Sunshine Fund Update
Ryan Bagwell, founder of the Penn State Sunshine Fund, provided the following update to contributors yesterday.
Last week, something unexpected happened – Tom Corbett’s office released 88 pages of documents. The records show, among other things, how the Corbett administration tried to shape a key board statement about why it fired Joe Paterno and Graham Spanier.
The Office of Open Records had ordered the records’ release last month. My attorneys and I had fully expected Penn State and/or the governor’s office to appeal the OOR’s ruling. But to our surprise, the appeal deadline passed without any such filing, and the OOR’s order became final.

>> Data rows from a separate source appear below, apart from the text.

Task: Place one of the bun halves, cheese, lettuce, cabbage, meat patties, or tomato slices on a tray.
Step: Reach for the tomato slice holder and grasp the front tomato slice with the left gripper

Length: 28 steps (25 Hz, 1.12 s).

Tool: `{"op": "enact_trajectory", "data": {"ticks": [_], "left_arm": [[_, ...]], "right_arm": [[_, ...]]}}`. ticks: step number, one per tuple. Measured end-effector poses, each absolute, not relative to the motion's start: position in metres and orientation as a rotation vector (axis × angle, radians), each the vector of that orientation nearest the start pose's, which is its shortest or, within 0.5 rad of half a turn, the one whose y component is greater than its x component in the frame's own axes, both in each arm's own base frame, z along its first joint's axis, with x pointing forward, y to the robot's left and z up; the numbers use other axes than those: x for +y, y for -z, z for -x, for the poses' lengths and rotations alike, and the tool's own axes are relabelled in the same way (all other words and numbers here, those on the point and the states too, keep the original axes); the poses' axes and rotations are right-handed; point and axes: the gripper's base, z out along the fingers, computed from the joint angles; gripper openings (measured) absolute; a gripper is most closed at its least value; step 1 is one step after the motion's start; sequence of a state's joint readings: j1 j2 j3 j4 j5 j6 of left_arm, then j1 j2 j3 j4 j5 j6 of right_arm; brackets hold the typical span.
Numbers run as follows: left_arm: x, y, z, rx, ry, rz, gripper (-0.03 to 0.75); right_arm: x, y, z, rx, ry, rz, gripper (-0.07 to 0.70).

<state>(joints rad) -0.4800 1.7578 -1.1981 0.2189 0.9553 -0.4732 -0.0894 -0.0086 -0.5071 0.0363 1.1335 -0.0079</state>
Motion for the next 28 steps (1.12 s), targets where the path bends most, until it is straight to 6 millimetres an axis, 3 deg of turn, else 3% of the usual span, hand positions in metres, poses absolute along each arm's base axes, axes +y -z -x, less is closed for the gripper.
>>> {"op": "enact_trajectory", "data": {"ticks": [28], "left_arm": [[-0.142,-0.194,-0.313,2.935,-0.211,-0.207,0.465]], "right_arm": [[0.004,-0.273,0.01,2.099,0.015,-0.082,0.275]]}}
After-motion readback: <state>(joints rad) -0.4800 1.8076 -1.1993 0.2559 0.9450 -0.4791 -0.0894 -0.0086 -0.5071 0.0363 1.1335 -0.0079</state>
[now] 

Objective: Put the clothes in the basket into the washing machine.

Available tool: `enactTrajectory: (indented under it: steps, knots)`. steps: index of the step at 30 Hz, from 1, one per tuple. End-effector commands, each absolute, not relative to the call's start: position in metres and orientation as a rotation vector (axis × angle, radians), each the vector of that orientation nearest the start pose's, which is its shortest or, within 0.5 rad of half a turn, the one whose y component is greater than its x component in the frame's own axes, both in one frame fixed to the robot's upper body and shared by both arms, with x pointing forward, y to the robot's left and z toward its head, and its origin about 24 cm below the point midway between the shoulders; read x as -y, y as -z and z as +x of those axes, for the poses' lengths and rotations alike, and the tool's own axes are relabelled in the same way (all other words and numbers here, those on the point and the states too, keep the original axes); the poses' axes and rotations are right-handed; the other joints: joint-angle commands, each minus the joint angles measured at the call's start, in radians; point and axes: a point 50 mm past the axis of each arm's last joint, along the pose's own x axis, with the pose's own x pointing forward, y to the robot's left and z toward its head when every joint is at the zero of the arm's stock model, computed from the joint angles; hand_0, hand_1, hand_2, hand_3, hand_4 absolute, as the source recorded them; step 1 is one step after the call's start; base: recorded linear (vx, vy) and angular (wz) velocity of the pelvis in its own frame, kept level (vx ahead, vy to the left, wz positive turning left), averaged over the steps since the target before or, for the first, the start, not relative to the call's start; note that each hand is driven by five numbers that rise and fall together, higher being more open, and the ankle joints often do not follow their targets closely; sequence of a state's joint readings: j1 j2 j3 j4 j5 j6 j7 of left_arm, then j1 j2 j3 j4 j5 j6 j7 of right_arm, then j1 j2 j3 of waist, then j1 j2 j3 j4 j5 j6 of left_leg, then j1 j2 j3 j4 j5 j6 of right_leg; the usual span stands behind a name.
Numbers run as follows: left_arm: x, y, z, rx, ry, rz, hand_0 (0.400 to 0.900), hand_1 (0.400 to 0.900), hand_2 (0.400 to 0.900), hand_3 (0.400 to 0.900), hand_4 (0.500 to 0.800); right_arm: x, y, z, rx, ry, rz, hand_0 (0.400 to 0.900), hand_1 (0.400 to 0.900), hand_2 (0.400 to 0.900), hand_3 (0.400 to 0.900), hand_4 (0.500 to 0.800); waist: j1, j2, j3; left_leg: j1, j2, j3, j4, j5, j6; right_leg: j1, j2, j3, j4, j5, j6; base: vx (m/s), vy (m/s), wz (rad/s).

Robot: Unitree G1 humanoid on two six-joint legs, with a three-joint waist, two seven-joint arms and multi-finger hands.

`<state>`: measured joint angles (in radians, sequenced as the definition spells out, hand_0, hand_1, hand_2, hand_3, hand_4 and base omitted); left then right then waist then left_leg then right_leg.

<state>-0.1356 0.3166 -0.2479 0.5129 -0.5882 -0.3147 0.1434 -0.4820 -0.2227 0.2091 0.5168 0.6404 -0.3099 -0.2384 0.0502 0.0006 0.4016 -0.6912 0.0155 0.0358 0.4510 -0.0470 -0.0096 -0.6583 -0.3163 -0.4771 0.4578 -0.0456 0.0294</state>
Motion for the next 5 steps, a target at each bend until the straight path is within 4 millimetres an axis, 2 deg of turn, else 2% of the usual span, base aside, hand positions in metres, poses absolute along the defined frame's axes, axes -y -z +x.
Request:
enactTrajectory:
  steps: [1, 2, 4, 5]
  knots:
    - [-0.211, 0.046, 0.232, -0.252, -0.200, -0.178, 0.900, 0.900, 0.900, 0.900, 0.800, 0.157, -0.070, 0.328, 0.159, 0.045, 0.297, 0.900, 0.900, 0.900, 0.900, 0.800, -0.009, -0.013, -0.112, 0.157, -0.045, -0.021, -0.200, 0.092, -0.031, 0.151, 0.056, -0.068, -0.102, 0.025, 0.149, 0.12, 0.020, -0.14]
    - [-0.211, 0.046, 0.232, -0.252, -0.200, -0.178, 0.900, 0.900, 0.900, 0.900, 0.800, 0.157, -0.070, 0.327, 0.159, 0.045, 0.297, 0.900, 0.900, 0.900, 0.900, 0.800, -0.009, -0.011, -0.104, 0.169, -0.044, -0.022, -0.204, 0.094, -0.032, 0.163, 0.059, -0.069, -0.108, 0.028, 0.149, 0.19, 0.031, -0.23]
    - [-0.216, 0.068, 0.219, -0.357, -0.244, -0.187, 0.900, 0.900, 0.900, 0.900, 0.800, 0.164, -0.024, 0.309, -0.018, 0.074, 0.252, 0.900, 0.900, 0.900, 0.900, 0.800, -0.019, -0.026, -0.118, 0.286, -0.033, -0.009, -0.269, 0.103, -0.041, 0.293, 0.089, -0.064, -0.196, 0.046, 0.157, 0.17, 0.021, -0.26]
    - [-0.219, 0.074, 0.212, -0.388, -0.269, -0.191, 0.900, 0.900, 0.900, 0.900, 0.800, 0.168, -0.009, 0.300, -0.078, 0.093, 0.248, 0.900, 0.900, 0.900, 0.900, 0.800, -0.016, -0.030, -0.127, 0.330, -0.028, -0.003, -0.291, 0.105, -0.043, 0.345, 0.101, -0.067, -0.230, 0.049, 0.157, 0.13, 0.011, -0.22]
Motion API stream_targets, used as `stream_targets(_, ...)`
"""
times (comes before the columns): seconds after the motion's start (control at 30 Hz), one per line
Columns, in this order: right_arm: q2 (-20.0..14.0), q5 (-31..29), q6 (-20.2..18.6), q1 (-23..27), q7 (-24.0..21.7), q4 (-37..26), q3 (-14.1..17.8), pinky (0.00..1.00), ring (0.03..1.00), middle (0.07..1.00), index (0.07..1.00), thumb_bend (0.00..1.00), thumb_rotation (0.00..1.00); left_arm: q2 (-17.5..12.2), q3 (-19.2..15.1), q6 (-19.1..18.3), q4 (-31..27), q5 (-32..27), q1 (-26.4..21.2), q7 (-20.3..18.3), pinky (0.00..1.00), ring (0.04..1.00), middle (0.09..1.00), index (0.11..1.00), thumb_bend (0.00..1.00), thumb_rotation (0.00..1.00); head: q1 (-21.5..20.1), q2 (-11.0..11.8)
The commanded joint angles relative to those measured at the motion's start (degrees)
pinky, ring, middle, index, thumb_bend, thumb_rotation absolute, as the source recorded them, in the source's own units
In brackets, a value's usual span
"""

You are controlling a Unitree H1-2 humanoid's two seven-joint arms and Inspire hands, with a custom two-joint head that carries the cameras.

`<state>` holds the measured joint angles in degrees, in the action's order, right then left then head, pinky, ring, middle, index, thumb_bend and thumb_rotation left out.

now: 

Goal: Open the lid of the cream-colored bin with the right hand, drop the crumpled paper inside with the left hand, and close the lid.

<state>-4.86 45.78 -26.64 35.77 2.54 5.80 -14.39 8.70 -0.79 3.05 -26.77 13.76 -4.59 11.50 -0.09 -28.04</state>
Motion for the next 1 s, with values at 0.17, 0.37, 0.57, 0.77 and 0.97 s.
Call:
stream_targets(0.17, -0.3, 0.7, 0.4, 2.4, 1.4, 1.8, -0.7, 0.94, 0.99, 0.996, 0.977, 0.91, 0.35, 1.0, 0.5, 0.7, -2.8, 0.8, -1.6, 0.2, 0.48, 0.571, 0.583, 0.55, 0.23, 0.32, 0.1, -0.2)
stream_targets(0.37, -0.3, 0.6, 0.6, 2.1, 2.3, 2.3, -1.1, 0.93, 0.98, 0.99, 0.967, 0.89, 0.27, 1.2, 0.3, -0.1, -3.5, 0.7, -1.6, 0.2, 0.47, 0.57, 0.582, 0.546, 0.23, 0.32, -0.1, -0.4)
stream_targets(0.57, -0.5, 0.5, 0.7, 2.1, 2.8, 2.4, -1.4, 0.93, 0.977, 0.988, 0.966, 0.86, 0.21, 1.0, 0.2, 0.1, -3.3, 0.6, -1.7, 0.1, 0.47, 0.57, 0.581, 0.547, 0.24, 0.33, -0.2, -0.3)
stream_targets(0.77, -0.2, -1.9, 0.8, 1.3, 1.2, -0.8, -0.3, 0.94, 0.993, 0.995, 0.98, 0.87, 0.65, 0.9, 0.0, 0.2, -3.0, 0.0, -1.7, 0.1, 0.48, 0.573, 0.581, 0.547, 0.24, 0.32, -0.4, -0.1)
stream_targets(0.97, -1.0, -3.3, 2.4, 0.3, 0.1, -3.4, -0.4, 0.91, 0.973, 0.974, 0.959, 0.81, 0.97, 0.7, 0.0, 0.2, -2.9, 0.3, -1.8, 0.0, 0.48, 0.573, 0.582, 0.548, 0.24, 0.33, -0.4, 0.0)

Months ago, I had decided not to appeal the OOR’s decision unless the other side did so first. That’s because I already knew what the records contained. A few months ago, the governor’s office sent me unredacted copies of all contested records, apparently by mistake. But before my attorneys advised me to delete them, I had reviewed the records, and therefore knew that they would not help us understand how Louis Freeh was allowed to compose a report with unsupported conclusions.
The lack of appeals in this matter frees up Sunshine Fund money that had been earmarked for defending our right to these records. We’ll need it, because two appeals are on the horizon.
First up is a challenge to a decision that allowed the Department of Education to withhold 150 pages of emails and other documents between Ken Frazier, Ron Tomalis, Louis Freeh and others. On Thursday, appealed that ruling to the Commonwealth Court, arguing that Penn State waived the attorney-client privilege when it allowed Louis Freeh to “continuously interface” with five state and federal law enforcement agencies, as well as the NCAA.
Also looming is another appeal of a request for public records from the Attorney General’s office. A final response for that office is due Wednesday. Unfortunately, the initial denial must first be appealed to the same agency that denied it in the first place – the attorney general’s office. But that will pave the way for another appeal to the Commonwealth Court, which will independently review the case and decide whether the records must be released.
As of today, we’re $5 away from reaching $13,000 in total contributions. After deducting credit card and PayPal fees, the fund’s net contributions total $12,641. None of it has been spent yet, although a bill from the lawyers is on its way. So please continue to encourage your friends and family to contribute to the Sunshine Fund.
Slowly, we’re making progress. Keep the faith, and don’t give up.